How do you do wood working?

A quick history

The pressure to be good with limb dividing tools as a tiny male child is…insane. There are like, five warning labels on the table saw, and teachers throw children in front of it, sweaty from gym class. For what? A shitty birdhouse? In exchange for my finger?

I’ve been trying to re-engineer my brain to not feel embarrassed by lack of skill. At 12, my wood shop classmates had the confidence of Christ (a once-famous carpenter) hammering away in the shop. I’m sure their birdhouses were shitty too, but I can only remember the dread of being the doofus in wood shop.

Even in the more feminine environment (don’t cancel me) of high school theater, the wood shop gave me great anxiety. I’m sure it was wrapped up in my Left-handedness (and blossoming queerdom) — but ultimately, I think it was just my fear of looking dumb.

My mom would often tell guests in our house that my dad had “done all of this crown-molding! Isn’t that amazing?” — but I don’t remember him being particularly handy. He and I made a race car once for Boy Scouts and were laughed out of the building (assuming this isn’t true but it’s how I remember it). The only formal education I’ve had on the names of power tools is, truly, Home Improvement.

There’s a lot wrapped up in "manliness” and “woodworking.” Well, at least there was a lot more wrapped up in it in 2003 (only 90s kids will understand vibes).

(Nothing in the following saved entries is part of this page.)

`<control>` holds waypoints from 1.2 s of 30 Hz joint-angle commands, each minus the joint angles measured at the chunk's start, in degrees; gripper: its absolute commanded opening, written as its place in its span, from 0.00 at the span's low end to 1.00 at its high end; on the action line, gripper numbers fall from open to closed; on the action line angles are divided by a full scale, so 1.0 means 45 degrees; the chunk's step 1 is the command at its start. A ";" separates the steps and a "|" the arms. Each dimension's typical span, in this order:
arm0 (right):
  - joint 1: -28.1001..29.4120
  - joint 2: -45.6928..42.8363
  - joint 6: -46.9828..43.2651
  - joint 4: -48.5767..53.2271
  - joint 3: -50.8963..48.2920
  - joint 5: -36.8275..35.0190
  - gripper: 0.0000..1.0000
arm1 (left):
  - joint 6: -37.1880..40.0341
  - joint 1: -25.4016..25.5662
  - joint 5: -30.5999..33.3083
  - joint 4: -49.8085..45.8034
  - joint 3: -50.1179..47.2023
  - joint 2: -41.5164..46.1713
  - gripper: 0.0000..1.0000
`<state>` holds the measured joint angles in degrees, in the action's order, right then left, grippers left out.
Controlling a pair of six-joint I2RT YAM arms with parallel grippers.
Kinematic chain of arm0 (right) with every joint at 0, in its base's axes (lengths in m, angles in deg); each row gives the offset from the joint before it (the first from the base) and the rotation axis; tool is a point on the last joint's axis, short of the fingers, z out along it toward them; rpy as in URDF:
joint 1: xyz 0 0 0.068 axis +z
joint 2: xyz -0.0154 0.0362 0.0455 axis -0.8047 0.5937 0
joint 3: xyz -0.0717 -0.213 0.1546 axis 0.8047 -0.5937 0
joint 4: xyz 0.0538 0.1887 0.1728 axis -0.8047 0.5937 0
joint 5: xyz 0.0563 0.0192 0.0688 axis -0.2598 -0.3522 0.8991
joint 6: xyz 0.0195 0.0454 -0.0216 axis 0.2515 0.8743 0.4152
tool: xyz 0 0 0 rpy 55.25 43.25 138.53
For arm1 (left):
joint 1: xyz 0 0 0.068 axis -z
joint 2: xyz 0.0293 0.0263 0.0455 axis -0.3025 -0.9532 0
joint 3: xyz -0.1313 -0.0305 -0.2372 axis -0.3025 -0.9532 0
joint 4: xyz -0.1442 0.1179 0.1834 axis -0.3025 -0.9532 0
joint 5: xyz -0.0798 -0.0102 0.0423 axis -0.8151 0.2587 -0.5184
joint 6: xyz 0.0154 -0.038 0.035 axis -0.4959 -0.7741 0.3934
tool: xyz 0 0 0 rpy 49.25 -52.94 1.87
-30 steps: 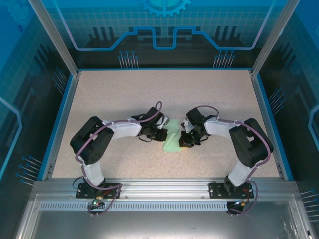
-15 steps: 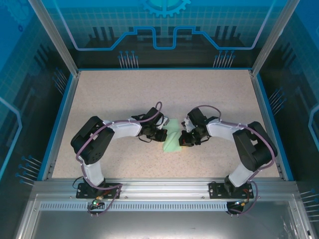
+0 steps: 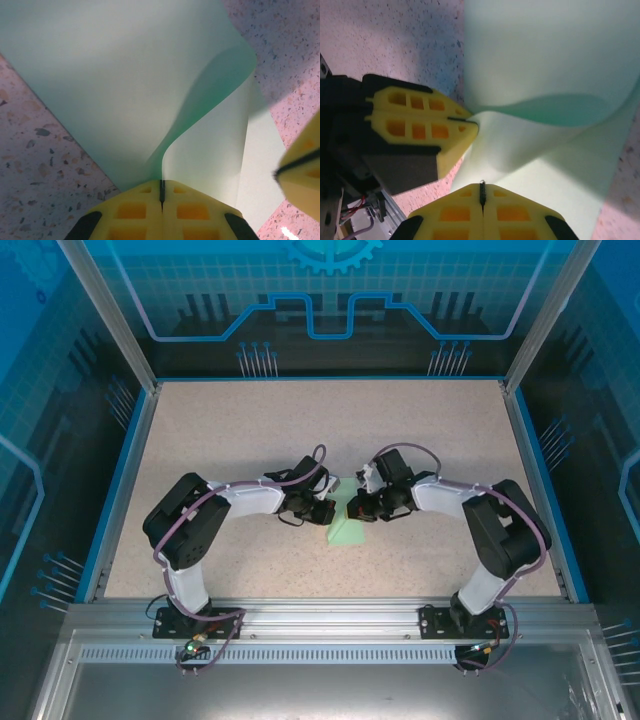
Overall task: Fold a paper plane with a square sheet of paper (fold left side to right side)
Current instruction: Fold the triangle a second time at the center of the table.
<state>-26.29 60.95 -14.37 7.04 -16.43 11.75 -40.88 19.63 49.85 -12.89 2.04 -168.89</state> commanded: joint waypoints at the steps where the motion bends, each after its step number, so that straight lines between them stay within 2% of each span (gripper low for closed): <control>1: 0.0066 0.0519 0.0357 -0.0509 0.0719 0.0443 0.03 | 0.0194 -0.0095 0.0014 -0.0139 -0.0037 -0.0335 0.03; 14: 0.0303 0.1765 0.0060 0.0043 0.1428 0.0224 0.03 | 0.0203 -0.0080 0.0002 -0.0146 0.0085 -0.0370 0.03; 36: 0.0245 0.1835 -0.1176 0.1997 0.1425 -0.1295 0.03 | 0.0302 -0.0054 0.0082 -0.0372 0.0368 -0.0527 0.05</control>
<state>-25.70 68.33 -18.32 12.78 -10.86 7.54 -40.68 19.63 49.68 -12.96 3.00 -169.66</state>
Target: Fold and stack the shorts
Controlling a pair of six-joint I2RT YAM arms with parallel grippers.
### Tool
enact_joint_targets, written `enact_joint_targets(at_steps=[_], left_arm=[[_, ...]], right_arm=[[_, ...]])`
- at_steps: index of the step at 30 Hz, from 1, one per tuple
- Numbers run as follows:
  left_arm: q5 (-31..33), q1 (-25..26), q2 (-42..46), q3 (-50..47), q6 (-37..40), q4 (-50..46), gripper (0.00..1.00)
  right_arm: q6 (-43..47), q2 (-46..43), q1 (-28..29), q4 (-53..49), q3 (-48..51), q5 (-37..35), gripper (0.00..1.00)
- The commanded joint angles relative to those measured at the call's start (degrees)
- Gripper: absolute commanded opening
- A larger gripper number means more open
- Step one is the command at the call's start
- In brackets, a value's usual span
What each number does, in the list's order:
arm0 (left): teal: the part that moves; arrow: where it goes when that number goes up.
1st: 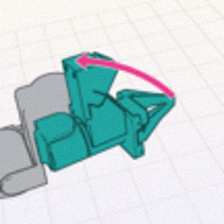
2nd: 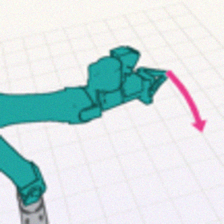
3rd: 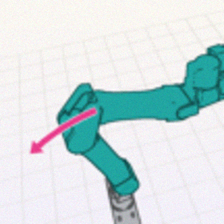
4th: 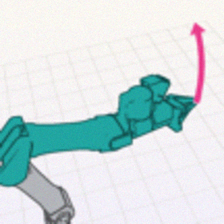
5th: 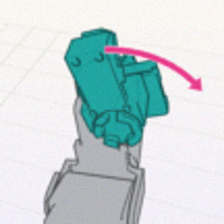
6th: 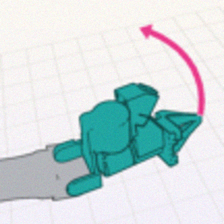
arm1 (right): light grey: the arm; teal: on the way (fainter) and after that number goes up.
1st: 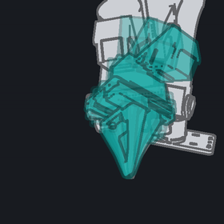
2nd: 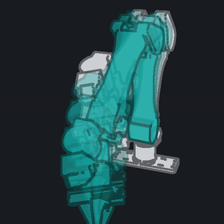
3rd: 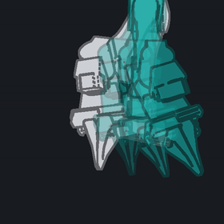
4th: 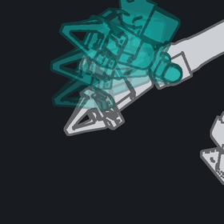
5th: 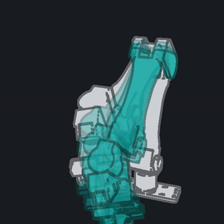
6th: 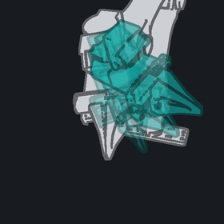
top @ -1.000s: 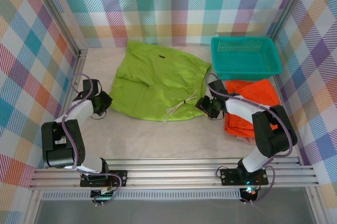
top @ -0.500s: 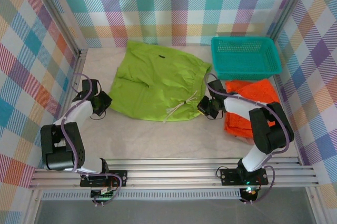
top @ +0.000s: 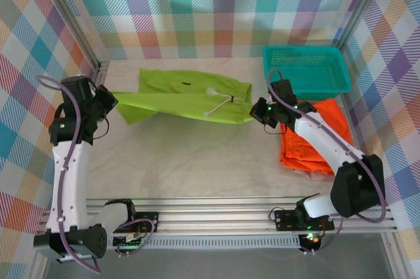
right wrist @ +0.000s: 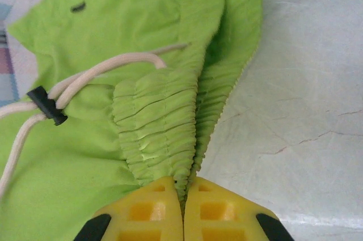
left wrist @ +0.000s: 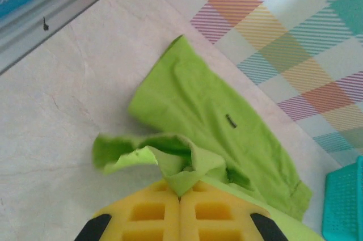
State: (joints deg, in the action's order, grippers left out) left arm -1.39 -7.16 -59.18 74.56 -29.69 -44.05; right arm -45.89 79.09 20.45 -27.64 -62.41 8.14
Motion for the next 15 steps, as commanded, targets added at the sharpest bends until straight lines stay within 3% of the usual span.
enact_joint_targets(at_steps=[1, 15], left_arm=[[2.78, 0.06, 1.4, 1.96, 2.6, -8.13, 0.0], [2.12, 0.02, 5.33, 4.68, 7.19, -15.44, 0.0]], right_arm=[[2.14, -3.21, -0.94, -4.79, 1.21, -1.75, 0.0], [5.45, -7.54, -0.98, -8.05, 4.25, 2.03, 0.0]])
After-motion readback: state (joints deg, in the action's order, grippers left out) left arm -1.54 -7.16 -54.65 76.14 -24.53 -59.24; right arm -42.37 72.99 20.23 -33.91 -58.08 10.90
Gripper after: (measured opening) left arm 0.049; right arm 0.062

Anyhoops, I’m writing this now to say, this month I’ve been wood working. I’ve been fucking up and I’ve been dumb. I’ve learned the names of a few tools without the help of Tim Allen, and—stay tuned—there might be a birdhouse on the way.


How do you start?

Chris bought a pair of industrial steel legs and chatted it over with his dad: let’s make an epic(ally simple) desk. I was grateful to be shoved off the wood working cliff but, I was not gifted the Group Project gene. As a non-confrontation midwesterner, I find it easy to sit passenger if someone wants to drive.

This bled into the planning a bit. Both Chris and I have stern opinions, and it took a good chunk of pages to land on a simple desk design.

Blog-photo-crios.png

With wood purchased and Papa Dwan patient enough to teach two 30-year-olds a grade school level Wood Shop class, we ended up making something I’m pretty proud of. She’s sturdy, she has sharp corners, and she’s the first thing I’ve made without the help of Adobe Software Big shocker: there’s no undue button in wood working (something I would think about changing if I were the almighty god herself).

Initial Learnings from a Starter

  • Work patiently: The more you’ve built, the less you’ll want to fuck up.

  • Buy extra wood (for when you do fuck up)

  • Talk to someone: Wood working, like many trades, is best learned with conversation and practice. There are so many kinds of screws and so many kinds of drills and so many unique cuts of wood, why on earth would you, an absolute beginner, have any fucking clue what you’re doing? Ask.

  • Clamps, clamps, clamps: In an ideal world, you can clamp up the entire project without piercing a single board of wood

  • Put your boards on the floor: Warped boards, even slightly, can really take the steam out of your project. In the pursuit of perfect, we ended up planing wood. Before you buy those boards, put them down and see how well they fit together.

  • Wear ear protectors: The best thing about learning a skill in your 30s if you don’t have to pretend to have giant balls. Power tools are loud - protecting your ears is not only smart, but I found it took out any initial bits of fear I had with the first few cuts.

  • Plug in one tool at a time: Pat (Chris’ dad) had a smart habit of keeping only one power tool plugged in at a time. Coming from a generation that keeps 4,568 Chrome tabs open at once, I enjoyed the more focused attention at the job at hand. And, of course, it’s a safer.

  • Learn about pilot holes: There are a handful of YouTube videos, but the long and short of it is, drill a hole as a primer for the screw or nail. Beyond helping the boards stave off cracking, it’s a kind-of nice warm up for nervous hands.

  • Drill straight, drill confidently: [Straight and confident joke here]

  • Have a beer when it’s done: Hell, have two.